A frequent talking point with autism is the possibility of over-connected neurons. When observing the connectivity of ACC neurons with surrounding brain regions, the researchers found that the mutated GRIN2B mice had a hyperconnected ACC.² Again, they blocked most glutamate neuron activity in the ACC, and the result showed normalized connectivity in the ACC.²

Altogether, along with the presence of GRIN2B in early development, this mutation may cause hyperactivity and hyperconnectivity within the ACC, resulting in a hypersensitive organism (Figure 1).

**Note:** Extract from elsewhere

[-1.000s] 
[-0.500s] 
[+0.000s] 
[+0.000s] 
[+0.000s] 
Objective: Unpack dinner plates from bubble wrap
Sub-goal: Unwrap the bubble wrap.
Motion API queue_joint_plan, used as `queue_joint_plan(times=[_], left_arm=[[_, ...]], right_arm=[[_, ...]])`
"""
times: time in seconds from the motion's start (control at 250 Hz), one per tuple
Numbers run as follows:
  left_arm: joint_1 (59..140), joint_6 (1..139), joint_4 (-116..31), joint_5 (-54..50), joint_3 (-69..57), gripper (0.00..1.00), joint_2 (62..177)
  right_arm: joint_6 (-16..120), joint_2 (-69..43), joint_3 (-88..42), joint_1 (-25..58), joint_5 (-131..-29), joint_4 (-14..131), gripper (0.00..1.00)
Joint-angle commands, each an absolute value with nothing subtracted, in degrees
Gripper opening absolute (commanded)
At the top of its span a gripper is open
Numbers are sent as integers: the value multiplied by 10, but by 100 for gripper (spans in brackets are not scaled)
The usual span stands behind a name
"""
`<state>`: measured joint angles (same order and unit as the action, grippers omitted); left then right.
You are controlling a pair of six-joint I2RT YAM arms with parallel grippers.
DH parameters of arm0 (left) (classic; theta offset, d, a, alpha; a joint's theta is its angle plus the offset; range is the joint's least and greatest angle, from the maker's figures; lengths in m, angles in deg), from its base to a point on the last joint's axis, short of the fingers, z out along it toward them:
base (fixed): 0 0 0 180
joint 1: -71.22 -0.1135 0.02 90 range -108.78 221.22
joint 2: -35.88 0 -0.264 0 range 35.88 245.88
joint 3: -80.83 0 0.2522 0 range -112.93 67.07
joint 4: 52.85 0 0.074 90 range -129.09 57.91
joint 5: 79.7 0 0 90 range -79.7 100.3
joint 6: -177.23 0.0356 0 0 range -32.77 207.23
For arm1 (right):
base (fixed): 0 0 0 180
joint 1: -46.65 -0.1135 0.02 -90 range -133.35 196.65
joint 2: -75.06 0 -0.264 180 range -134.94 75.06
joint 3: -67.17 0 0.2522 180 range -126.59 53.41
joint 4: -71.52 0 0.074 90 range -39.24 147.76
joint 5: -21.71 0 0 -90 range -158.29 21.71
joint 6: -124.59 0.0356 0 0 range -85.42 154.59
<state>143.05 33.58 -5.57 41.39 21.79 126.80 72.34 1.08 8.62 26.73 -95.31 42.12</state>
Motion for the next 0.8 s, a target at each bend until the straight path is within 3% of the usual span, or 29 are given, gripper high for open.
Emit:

I found a cool database with every gene associated with autism, categorized by correlation strength!⁷ Also, no, I don’t speak Norwegian, but the internet does.

REFERENCES

1.         Tomchek SD, Dunn W. Sensory processing in children with and without autism: a comparative study using the short sensory profile. Am J Occup Ther. 2007;61(2):190-200.

2.         Lee S, Jung WB, Moon H, Im GH, Noh YW, Shin W, et al. Anterior cingulate cortex-related functional hyperconnectivity underlies sensory hypersensitivity in Grin2b-mutant mice. Mol Psychiatry. 2024.

3.         Hu C, Chen W, Myers SJ, Yuan H, Traynelis SF. Human GRIN2B variants in neurodevelopmental disorders. J Pharmacol Sci. 2016;132(2):115-21.

4.         Dorval KM, Wigg KG, Crosbie J, Tannock R, Kennedy JL, Ickowicz A, et al. Association of the glutamate receptor subunit gene GRIN2B with attention-deficit/hyperactivity disorder. Genes Brain Behav. 2007;6(5):444-52.

5.         Arnold PD, Rosenberg DR, Mundo E, Tharmalingam S, Kennedy JL, Richter MA. Association of a glutamate (NMDA) subunit receptor gene (GRIN2B) with obsessive-compulsive disorder: a preliminary study. Psychopharmacology (Berl). 2004;174(4):530-8.

6.         Ohtsuki T, Sakurai K, Dou H, Toru M, Yamakawa-Kobayashi K, Arinami T. Mutation analysis of the NMDAR2B (GRIN2B) gene in schizophrenia. Mol Psychiatry. 2001;6(2):211-6.

7.         Abrahams BS, Arking DE, Campbell DB, Mefford HC, Morrow EM, Weiss LA, et al. SFARI Gene 2.0: a community-driven knowledgebase for the autism spectrum disorders (ASDs). Mol Autism. 2013;4(1):36.

8.         O’Roak BJ, Vives L, Fu W, Egertson JD, Stanaway IB, Phelps IG, et al. Multiplex targeted sequencing identifies recurrently mutated genes in autism spectrum disorders. Science. 2012;338(6114):1619-22.

9.         Bliss TV, Collingridge GL, Kaang BK, Zhuo M. Synaptic plasticity in the anterior cingulate cortex in acute and chronic pain. Nat Rev Neurosci. 2016;17(8):485-96.